Try it:
Set down each line of the material that follows exactly, and leave its pictures out.

==*==

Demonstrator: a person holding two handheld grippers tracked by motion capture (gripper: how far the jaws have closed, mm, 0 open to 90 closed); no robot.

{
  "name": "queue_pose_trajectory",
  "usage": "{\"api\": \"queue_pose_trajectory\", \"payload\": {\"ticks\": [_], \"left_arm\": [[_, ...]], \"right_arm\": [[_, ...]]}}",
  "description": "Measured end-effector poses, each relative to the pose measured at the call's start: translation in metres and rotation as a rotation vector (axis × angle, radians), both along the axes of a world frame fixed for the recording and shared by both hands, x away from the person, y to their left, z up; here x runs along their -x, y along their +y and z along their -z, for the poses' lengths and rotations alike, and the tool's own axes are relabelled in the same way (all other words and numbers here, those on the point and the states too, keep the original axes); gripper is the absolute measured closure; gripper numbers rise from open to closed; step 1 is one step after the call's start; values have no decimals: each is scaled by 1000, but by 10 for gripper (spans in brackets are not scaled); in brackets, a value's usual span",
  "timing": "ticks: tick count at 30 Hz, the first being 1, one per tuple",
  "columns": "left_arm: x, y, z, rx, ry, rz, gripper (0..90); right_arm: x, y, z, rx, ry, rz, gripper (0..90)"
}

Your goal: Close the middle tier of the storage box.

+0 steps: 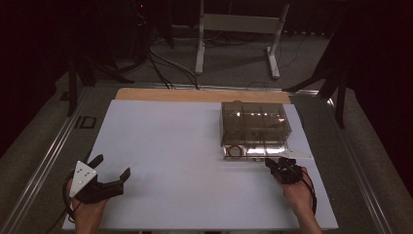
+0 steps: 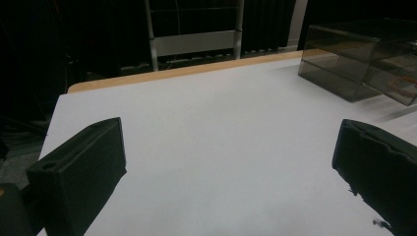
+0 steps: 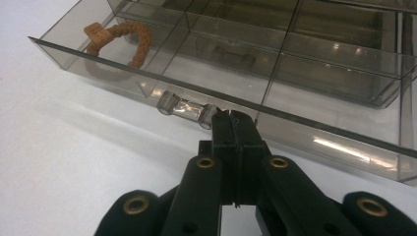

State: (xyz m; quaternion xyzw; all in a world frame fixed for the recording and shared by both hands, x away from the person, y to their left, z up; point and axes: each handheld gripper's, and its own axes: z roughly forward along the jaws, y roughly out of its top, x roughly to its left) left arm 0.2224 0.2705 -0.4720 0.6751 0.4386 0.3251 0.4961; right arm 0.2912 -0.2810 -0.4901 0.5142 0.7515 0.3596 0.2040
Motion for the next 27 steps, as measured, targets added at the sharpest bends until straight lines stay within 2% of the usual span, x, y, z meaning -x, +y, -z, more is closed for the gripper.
{"api": "queue_pose_trajectory", "payload": {"ticks": [27], "left_arm": [[-1,-1,1,1,4,0,12]], "right_arm": [[-5,5,3,10,10,4,900]]}}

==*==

Exercise result:
Demonstrator: a person holding two handheld grippers tracked by motion capture (gripper: how far the jaws have closed, mm, 0 open to 90 closed); no robot.

{
  "name": "queue_pose_trajectory",
  "usage": "{\"api\": \"queue_pose_trajectory\", \"payload\": {\"ticks\": [_], \"left_arm\": [[_, ...]], \"right_arm\": [[_, ...]]}}",
  "description": "Measured end-effector poses, each relative to the pose measured at the call's start: translation in metres and rotation as a rotation vector (axis × angle, radians), both along the axes of a world frame fixed for the recording and shared by both hands, x away from the person, y to their left, z up; here x runs along their -x, y along their +y and z along their -z, for the poses' lengths and rotations alike, and the tool's own axes are relabelled in the same way (all other words and numbers here, those on the point and the states too, keep the original axes); gripper is the absolute measured closure; gripper numbers rise from open to closed; step 1 is one step after the call's start; values have no decimals: each is scaled by 1000, but by 10 for gripper (spans in brackets are not scaled); in brackets, a value's usual span",
  "timing": "ticks: tick count at 30 Hz, the first being 1, one per tuple",
  "columns": "left_arm: x, y, z, rx, ry, rz, gripper (0..90); right_arm: x, y, z, rx, ry, rz, gripper (0..90)"
}

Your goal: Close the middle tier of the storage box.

+0 steps: 
+0 steps: 
+0 steps: 

State: (xyz m; quaternion xyzw; all in a world frame fixed for the recording and shared by both hands, x away from the person, y to their left, z up; point and axes: each handheld gripper's, and its own axes: z roughly forward along the jaws, y roughly out of its top, x roughly to its left) left arm 0.2224 0.2705 -0.4720 0.6751 0.4386 0.3251 0.4961; right arm 0.2912 -0.2810 -0.4901 0.5142 0.7515 0.3596 0.2040
Motion for the next 27 steps, as measured, targets added at the sharpest bends until straight lines stay within 2% of the usual span, x, y, z meaning -x, +y, -z, more is closed for the gripper.
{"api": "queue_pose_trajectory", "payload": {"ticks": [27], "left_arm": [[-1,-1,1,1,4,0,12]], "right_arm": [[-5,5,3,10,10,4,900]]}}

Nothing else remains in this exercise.